The same positive (negative) North Pacific SSTa evident in the mean IPO − (IPO +) SSTa is also visible in ENSO neutral years, during EP El Niño and La Niña events (Fig. 2j, k). It is only during CP El Niño events that the North Pacific SSTa are not consistent with the mean IPO SSTa pattern. CP El Niño events are associated with weakly negative SSTa in the North Pacific in both IPO + and IPO − phases, and hence show little difference between the IPO phases.

3.6 Interannual and decadal SSTa correlations with Niño 3.4

As noted above, there is a difference in the meridional extent of the ‘wing’ pattern between the first EOF of interannual and decadal SSTa patterns (Fig. 5). Here we examine if this difference is robust and why these differences might arise. We begin by examining the correlation coefficient between the Niño 3.4 index and off-equatorial SSTa on interannual and decadal timescales. This same approach was used by Power and Colman (2006) to better understand the origin of multi-year and decadal variability in the off-equatorial Pacific in their climate model.

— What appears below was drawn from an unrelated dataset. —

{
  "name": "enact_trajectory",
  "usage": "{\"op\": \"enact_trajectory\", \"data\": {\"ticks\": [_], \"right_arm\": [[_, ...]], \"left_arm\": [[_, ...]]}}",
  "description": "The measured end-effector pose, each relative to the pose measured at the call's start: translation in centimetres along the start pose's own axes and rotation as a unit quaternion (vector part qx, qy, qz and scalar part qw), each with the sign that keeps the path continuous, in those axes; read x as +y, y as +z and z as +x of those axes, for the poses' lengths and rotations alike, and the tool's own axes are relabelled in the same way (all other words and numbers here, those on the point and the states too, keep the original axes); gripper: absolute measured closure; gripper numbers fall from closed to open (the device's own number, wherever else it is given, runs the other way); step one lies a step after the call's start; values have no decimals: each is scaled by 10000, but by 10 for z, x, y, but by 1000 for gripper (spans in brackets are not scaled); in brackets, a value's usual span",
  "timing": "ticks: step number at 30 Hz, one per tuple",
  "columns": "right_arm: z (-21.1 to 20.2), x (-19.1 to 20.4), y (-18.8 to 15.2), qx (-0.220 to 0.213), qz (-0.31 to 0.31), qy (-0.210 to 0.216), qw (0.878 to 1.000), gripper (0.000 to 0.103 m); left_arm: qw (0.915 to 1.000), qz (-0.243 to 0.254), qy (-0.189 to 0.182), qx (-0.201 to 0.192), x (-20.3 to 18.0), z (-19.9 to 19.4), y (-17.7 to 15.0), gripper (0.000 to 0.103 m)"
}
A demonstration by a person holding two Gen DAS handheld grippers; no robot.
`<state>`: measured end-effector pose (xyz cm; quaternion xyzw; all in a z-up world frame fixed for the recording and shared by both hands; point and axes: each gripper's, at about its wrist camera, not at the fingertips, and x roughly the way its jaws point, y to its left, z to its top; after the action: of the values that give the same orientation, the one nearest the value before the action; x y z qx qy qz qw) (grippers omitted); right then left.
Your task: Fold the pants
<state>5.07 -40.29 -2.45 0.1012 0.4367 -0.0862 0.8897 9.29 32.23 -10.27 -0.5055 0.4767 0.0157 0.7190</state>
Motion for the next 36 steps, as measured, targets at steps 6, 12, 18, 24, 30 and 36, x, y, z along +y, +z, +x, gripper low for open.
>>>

Here, we include all months of the year with the resultant correlation map for interannual and interdecadal SSTa shown in Fig. 6a, b. The maps show that the magnitude of the correlation coefficients between Niño 3.4 SSTa and off-equatorial Pacific SSTa around 15 °S to 30 °S and °N are larger on interdecadal timescales (13-year low-pass filter applied to both) than they are on interannual timescales [see e.g. “NH” (23.5° N, 145.5° W) and “SH” (21.5° S, 150.5° W) in Fig. 6c, both are in the wing regions referred to above]. This is consistent with the modelled results obtained by Power and Colman (2006). Please note that detrending did not affect the interpretation of these results, with similar SSTa patterns arising when the data are not detrended.

Fig. 6
figure 6

Correlation coefficient (R) between the Niño 3.4 index and grid point SSTa between 1920 and 2022. Correlations shown for a interannual; location of Niño 3.4 region shown by black box; and b decadal (13-year low-pass filtered) timescales, as well as c the difference between both correlation coefficients (panel a minus panel b). Three locations are marked (yellow marker) in regions where the difference between interannual and decadal correlation coefficients was particularly strong: one in the Northern Hemisphere (NH), one in the Western Pacific (WP) and one in the Southern Hemisphere (SH)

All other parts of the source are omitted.